* _Action item_
An exact restatement of all the data is required, with the pictures left out.

* _Material provided_
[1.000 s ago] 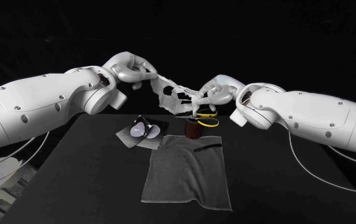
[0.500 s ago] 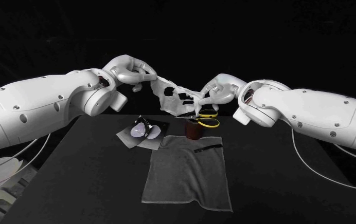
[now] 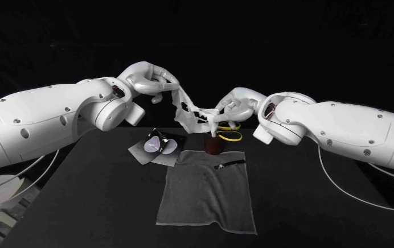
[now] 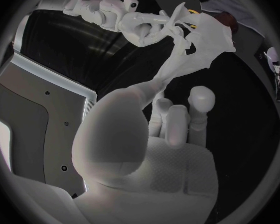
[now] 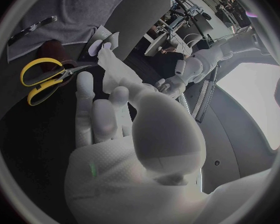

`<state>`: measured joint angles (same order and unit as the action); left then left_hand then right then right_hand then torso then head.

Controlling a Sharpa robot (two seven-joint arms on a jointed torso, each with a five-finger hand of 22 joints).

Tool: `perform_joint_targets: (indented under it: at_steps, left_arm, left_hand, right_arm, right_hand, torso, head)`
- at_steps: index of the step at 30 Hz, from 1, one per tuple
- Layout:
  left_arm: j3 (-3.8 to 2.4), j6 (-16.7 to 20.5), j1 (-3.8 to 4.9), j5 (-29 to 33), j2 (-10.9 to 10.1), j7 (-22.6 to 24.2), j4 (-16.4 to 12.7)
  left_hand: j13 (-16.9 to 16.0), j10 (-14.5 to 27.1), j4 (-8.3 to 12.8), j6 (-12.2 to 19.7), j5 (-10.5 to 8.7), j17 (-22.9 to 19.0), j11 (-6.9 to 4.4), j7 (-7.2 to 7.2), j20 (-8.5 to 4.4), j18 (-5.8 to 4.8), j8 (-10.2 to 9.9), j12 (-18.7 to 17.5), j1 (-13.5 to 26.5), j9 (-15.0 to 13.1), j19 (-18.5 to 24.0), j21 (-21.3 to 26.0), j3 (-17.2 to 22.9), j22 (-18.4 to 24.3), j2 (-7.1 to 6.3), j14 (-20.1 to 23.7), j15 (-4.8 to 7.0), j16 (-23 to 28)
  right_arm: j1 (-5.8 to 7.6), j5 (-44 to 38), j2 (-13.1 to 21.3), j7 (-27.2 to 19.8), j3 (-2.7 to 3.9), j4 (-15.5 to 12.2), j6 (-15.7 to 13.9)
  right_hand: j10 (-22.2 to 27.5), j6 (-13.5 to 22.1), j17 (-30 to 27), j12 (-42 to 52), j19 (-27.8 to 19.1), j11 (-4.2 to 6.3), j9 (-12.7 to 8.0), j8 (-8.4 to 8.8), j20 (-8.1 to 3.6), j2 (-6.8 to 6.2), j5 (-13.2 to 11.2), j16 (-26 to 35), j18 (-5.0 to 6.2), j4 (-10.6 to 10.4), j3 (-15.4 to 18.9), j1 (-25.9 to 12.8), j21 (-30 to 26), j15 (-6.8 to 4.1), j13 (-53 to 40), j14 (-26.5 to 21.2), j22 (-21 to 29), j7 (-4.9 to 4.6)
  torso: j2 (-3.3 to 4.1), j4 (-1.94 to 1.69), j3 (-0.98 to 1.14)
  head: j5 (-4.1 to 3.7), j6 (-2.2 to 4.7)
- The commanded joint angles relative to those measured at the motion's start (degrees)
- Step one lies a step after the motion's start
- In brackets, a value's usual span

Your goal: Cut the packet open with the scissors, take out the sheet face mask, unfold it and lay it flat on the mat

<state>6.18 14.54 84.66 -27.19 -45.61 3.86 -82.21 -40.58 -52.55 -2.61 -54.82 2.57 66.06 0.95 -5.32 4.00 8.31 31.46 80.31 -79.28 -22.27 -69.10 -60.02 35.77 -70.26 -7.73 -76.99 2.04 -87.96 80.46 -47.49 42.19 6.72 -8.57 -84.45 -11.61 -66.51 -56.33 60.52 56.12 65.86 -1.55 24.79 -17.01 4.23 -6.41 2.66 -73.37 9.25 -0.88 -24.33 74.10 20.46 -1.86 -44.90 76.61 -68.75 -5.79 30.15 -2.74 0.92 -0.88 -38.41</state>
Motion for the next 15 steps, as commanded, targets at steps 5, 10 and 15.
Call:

* _Answer box_
[1.000 s ago] 
[0.500 s ago] 
[now] 
[now] 
[now] 

`<state>`: measured joint angles (same order and unit as the action); left then left_hand then right then right_hand then torso then head.

Controlling a Sharpa robot (two seven-joint arms on a jointed torso, each with a five-finger hand of 22 joints).

Tool: `perform_joint_targets: (indented under it: at_steps, left_arm, left_hand, right_arm, right_hand, torso, head)`
- at_steps: index of the step at 30 Hz, from 1, one per tuple
- Layout:
  left_arm: j3 (-3.8 to 2.4), j6 (-16.7 to 20.5), j1 (-3.8 to 4.9), j5 (-29 to 33), j2 (-10.9 to 10.1), j7 (-22.6 to 24.2), j4 (-16.4 to 12.7)
  left_hand: j13 (-16.9 to 16.0), j10 (-14.5 to 27.1), j4 (-8.3 to 12.8), j6 (-12.2 to 19.7), j5 (-10.5 to 8.7), j17 (-22.9 to 19.0), j11 (-6.9 to 4.4), j7 (-7.2 to 7.2), j20 (-8.5 to 4.4), j18 (-5.8 to 4.8), j8 (-10.2 to 9.9), j12 (-18.7 to 17.5), j1 (-13.5 to 26.5), j9 (-15.0 to 13.1), j19 (-18.5 to 24.0), j21 (-21.3 to 26.0), j3 (-17.2 to 22.9), j22 (-18.4 to 24.3), j2 (-7.1 to 6.3), j14 (-20.1 to 23.7), j15 (-4.8 to 7.0), j16 (-23 to 28)
  right_arm: j1 (-5.8 to 7.6), j5 (-44 to 38), j2 (-13.1 to 21.3), j7 (-27.2 to 19.8), j3 (-2.7 to 3.9), j4 (-15.5 to 12.2), j6 (-15.7 to 13.9)
  right_hand: j10 (-22.2 to 27.5), j6 (-13.5 to 22.1), j17 (-30 to 27), j12 (-42 to 52), j19 (-27.8 to 19.1), j11 (-4.2 to 6.3), j9 (-12.7 to 8.0), j8 (-8.4 to 8.8), j20 (-8.1 to 3.6), j2 (-6.8 to 6.2), j5 (-13.2 to 11.2), j16 (-26 to 35), j18 (-5.0 to 6.2), j4 (-10.6 to 10.4), j3 (-15.4 to 18.9), j1 (-25.9 to 12.8), j21 (-30 to 26), j15 (-6.8 to 4.1), j13 (-53 to 40), j14 (-26.5 to 21.2), j22 (-21 to 29), j7 (-4.9 to 4.6)
  torso: j2 (-3.3 to 4.1), j4 (-1.94 to 1.69), j3 (-0.98 to 1.14)
  head: j5 (-4.1 to 3.7), j6 (-2.2 to 4.7)
- The commanded joint angles relative to those measured at the motion's start (degrees)
- Step one lies a step after the motion's start
- In brackets, a value's usual span

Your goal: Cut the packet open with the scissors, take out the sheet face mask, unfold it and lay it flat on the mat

<state>6.18 14.54 84.66 -27.19 -45.61 3.86 -82.21 -40.58 -52.55 -2.61 -54.82 2.57 66.06 0.95 -5.32 4.00 8.31 31.46 80.31 -79.28 -22.27 -69.10 -60.02 35.77 -70.26 -7.73 -76.99 2.04 -87.96 80.46 -47.49 42.19 6.72 -8.57 -84.45 -11.61 -66.51 -56.33 60.52 56.12 65.86 -1.55 24.79 -17.01 4.23 -6.41 2.66 -73.37 9.25 -0.88 -24.33 74.10 20.46 -1.86 -44.90 76.61 -68.75 -5.79 30.15 -2.74 0.92 -0.88 -38.41</state>
Motion for the next 15 steps, as commanded, targets at steps 5, 10 and 15.
Call:

This output completes the exercise.